Referring to FIG. 2, the image capturing unit 105 collects image signals from six SD cameras 10 as an input device, as shown in the figure.

The image input unit 110 may include a first decoding unit 111, an image segmentation processing unit 112, and a first output unit 113.

The first decoding unit 111 converts each image signal collected from the image collection unit 105 into a digital image signal.

Thereafter, the image segmentation processing unit 112 receives the digital image signal converted from the first decoding unit 111, generates predetermined whole image data using the digital image signal, and outputs it to a number according to a preset reference The output of four channels as shown in the figure).

The first output unit 113 outputs the generated video signals of the four channels to the video output unit 120.

FIG. 3 shows an example in which each of the divided regions corresponding to each channel image signal output to the video output unit 120 is compared with the entire output screen.

Referring to FIG. 3, the image segmentation processor 112 receives 6-channel image signals and divides the image signals into 4 divided display areas.

2, the multi-screen division device 100 includes an external operation unit 140 for receiving a user's channel selection and operation, and a controller 140 for selecting a channel selected by the watcher The number of video signals actually processed by the image processing unit 120 and the number of video signals processed by the video output unit 120 in accordance with the selection and operation of the channel and the number of the external operation unit 140, (130).

That is, when the number of selected cameras is n and the number of actual division processes is m, the controller 130 designates the number of video signals constituting the entire image of the image input unit 110 as n, The number of display areas for each channel to be generated corresponding to the reference is designated as m, and the image output unit 120 controls the image output unit 120 to receive the m-channel image signals and configure the entire image.

The image output unit 120 includes an image processing unit 121 for processing each image signal collected from the first output unit 113 to generate predetermined whole image data, And a second output unit 123 for outputting the output to the apparatus 20.

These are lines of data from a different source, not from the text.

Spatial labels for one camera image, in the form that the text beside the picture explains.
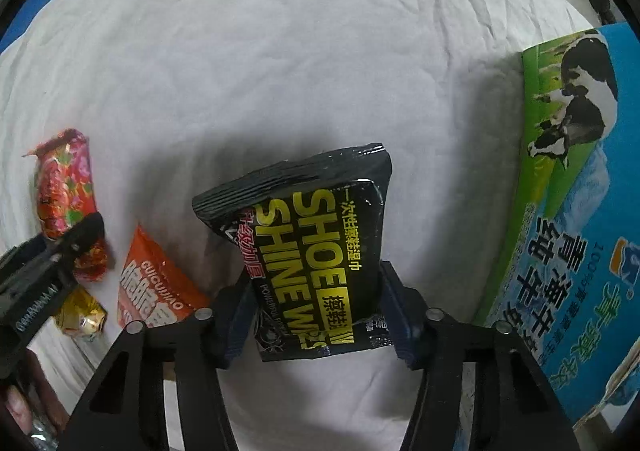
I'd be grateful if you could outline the orange snack packet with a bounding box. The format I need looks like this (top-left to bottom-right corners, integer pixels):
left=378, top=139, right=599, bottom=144
left=116, top=224, right=211, bottom=330

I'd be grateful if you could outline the gold foil wrapped candy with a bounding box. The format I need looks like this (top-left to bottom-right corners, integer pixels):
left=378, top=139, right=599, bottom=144
left=54, top=287, right=108, bottom=339

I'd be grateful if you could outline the blue green cow carton box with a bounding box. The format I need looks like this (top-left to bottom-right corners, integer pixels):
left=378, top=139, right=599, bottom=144
left=472, top=22, right=640, bottom=434

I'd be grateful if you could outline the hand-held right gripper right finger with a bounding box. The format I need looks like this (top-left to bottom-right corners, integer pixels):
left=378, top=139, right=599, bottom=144
left=379, top=260, right=584, bottom=451

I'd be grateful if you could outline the red floral snack packet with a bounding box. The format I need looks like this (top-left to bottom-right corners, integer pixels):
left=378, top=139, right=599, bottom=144
left=22, top=128, right=112, bottom=283

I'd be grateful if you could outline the white bed sheet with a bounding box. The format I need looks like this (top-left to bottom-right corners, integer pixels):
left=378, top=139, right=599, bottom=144
left=0, top=0, right=601, bottom=451

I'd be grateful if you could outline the person's left hand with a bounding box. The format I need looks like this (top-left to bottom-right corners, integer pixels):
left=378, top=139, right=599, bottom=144
left=0, top=348, right=68, bottom=439

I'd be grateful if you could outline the black shoe wipes packet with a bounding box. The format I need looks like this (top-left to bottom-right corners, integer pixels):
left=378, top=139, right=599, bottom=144
left=192, top=143, right=394, bottom=363

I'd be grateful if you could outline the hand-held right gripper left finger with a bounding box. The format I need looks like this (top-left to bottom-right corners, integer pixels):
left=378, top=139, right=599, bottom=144
left=57, top=276, right=259, bottom=451

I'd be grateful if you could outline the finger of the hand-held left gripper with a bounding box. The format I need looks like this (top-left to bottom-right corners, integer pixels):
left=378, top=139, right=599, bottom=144
left=46, top=212, right=107, bottom=278

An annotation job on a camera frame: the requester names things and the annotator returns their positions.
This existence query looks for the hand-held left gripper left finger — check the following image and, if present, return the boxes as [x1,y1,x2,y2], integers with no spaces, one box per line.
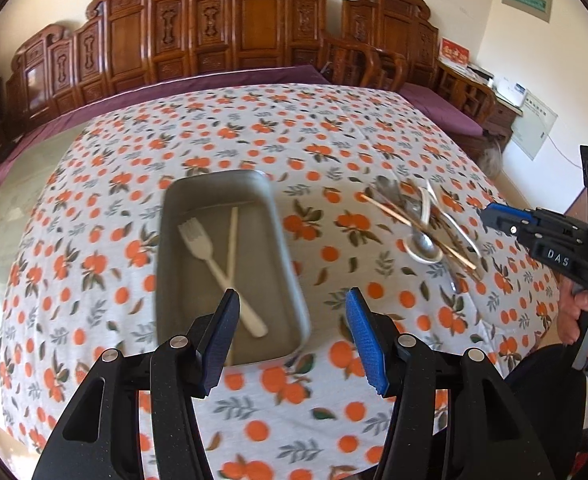
[31,288,241,480]

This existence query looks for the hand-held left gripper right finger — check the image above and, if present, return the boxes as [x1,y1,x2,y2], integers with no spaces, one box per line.
[345,287,557,480]

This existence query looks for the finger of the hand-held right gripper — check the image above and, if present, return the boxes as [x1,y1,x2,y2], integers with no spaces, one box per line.
[478,203,543,227]
[482,218,543,247]

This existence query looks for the grey rectangular tray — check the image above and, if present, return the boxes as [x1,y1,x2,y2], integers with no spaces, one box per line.
[155,170,312,367]

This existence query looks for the metal spoon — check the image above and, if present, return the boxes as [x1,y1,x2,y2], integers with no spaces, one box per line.
[413,232,462,293]
[374,175,425,233]

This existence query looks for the cream chopstick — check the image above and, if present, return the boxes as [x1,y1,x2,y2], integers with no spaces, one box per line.
[224,206,239,363]

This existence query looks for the white plastic fork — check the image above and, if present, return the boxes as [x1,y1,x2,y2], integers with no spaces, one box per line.
[178,217,269,338]

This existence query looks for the white and blue box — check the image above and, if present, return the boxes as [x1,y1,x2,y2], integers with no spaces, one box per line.
[493,75,529,107]

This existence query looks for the carved wooden side table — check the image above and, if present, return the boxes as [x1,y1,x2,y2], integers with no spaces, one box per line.
[434,57,519,148]

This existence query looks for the short purple seat cushion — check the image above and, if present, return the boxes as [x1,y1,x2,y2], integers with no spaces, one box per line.
[399,81,486,137]

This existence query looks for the person's dark clothing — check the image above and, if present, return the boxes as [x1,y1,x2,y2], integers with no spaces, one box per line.
[503,344,588,463]

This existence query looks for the red box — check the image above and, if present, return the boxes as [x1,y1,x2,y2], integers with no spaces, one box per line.
[440,36,471,65]

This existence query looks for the orange print tablecloth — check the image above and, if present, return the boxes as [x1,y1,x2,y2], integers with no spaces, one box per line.
[0,82,562,480]

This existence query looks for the carved wooden sofa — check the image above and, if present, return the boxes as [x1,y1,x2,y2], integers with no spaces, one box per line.
[9,24,80,128]
[76,0,195,108]
[341,0,442,88]

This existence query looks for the wooden armchair with curved arms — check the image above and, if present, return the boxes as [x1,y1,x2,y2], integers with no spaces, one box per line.
[319,32,409,92]

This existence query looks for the carved wooden bench back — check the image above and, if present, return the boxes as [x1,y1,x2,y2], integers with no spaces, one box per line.
[189,0,322,81]

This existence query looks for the white wall chart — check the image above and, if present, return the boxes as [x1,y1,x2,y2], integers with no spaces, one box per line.
[510,91,559,162]

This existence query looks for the green wall sign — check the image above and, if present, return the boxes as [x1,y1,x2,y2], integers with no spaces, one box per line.
[503,0,553,24]

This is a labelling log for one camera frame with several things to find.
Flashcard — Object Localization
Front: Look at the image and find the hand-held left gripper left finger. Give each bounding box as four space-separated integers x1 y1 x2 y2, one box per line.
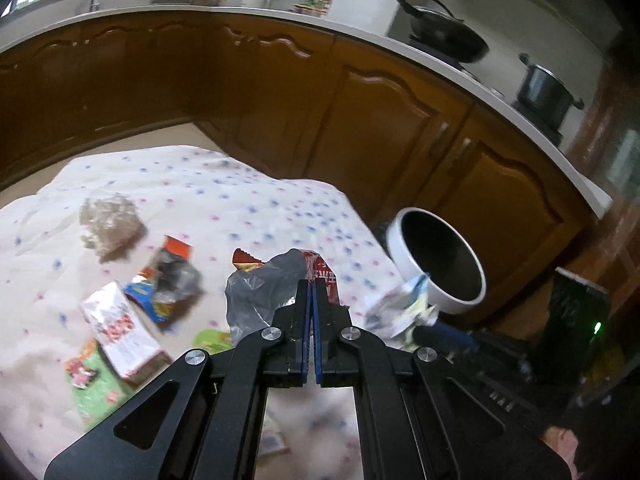
44 279 314 480

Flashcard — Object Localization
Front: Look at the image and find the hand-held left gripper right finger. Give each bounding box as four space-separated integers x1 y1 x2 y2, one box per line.
312 279 572 480

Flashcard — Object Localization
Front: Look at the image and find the brown wooden kitchen cabinet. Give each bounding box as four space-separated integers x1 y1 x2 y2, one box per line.
0 12 602 322

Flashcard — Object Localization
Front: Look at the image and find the white green wrapper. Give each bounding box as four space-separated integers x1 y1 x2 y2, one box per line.
362 275 441 352

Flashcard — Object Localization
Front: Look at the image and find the dark steel cooking pot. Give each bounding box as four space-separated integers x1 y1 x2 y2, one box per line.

At this time, the image processing unit 121 of the image output unit 120 may process an analog image signal or process a digital image signal.

Accordingly, when the image processing unit 121 processes an analog image signal, the image input unit 110 processes the analog image signal to be output from the first output unit 113, and the image processing unit 121 And processes the image after decoding the analog video signal.

Alternatively, when the image processing unit 121 processes a digital image signal, the image input unit 110 processes the digital image signal to be output from the first output unit 113, and the image processing unit 121 And processes the image using the digital image signal.

In addition, the image output unit 120 may further include a scaling unit 122 for up-scaling or down-scaling the resolution of the entire image to a resolution of the image display apparatus.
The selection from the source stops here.